HOUSTON—Eutsler Technical Products Inc. is a small custom rubber shop where its fortunes typically rise and fall with the oil industry.
So while the public around the U.S. generally is thrilled to be paying much less at the gas pumps, firms such as Eutsler are feeling the trickle-down effects of oil prices that generally are less than half of what they were a year ago, said Mike Borski, president of the Houston-based rubber firm.
“It's a roller coaster ride, similar to the automotive industry in a sense,” he said. “Here in the Houston area, if you're a rubber company, you're pretty much supplying to oilfield services type businesses.”
But because Eutsler has been run conservatively over the years, Borski said the firm will survive this downturn just as it has others over the years. It even is bringing in some new equipment it hopes will enable it to broaden its offerings.
The company, founded in 1964 by Ernest Eutsler, makes molded, extruded and mandrel-wrapped rubber products, 90 percent of which are geared toward oilfield service companies. He founded the company after H.F. Maloney Co.—the firm he was CEO of—was bought out. The first employee he hired was Mike Borski's father, Bernie.
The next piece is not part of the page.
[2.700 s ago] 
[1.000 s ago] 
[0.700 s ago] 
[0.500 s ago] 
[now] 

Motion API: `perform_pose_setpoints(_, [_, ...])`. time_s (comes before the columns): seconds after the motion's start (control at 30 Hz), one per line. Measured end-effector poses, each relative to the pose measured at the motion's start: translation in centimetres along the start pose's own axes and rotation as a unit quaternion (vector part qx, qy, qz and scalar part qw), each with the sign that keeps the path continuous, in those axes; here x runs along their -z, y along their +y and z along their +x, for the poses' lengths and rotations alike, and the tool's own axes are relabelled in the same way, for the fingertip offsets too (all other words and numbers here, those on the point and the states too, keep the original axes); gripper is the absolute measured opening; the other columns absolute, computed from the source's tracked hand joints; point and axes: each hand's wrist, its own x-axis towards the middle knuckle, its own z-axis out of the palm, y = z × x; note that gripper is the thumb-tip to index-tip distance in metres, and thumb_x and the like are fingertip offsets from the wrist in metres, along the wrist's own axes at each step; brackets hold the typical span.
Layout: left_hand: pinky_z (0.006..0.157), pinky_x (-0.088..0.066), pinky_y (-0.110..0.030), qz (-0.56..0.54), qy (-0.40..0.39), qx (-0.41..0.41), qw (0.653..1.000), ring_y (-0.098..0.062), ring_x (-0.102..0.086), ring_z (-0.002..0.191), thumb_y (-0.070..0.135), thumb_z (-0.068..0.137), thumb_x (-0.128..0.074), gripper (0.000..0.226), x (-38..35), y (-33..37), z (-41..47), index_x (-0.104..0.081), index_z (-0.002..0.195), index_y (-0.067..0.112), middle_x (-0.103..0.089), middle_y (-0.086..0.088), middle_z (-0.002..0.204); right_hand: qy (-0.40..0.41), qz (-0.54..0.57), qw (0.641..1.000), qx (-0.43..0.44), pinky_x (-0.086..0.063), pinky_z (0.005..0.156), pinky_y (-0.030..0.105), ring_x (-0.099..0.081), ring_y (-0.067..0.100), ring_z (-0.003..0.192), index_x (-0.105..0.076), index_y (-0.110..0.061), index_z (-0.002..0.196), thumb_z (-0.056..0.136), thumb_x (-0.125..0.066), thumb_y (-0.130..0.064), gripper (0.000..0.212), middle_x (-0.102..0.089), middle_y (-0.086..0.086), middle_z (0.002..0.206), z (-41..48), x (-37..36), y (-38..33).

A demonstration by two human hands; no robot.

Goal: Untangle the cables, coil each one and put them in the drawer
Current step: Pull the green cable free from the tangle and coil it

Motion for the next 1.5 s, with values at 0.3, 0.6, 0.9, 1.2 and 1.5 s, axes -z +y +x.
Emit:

Bernie Borski became president after Eutsler's death in the early 1990s, and Bernie still works several days a week under the title of senior president. The founder's widow, Ann Eutsler, maintains majority ownership, with the rest held by others involved in the business.
The custom rubber manufacturer operates out of three shops totaling about 45,000 square feet in Houston. The main facility houses molding presses, the mandrel department, mill room, trim department and inventory storage. It also has capability for doing small-run, cold-feed extrusion products.
The second shop houses mold storage and some molding presses, along with a small rubber test laboratory. The third building has a mandrel operation for larger casing pipe, where the elastomer is wrapped around the outer diameter of the casing pipe. A side shop off that building is for mold and raw material storage, along with a prep department for applying bonding agent to metal components.
Mike Borski said the firm mixes about a third of its rubber on a 60-inch, two-roll mill that is limited to batches of 60 to 70 pounds. The remainder is sourced from custom mixers.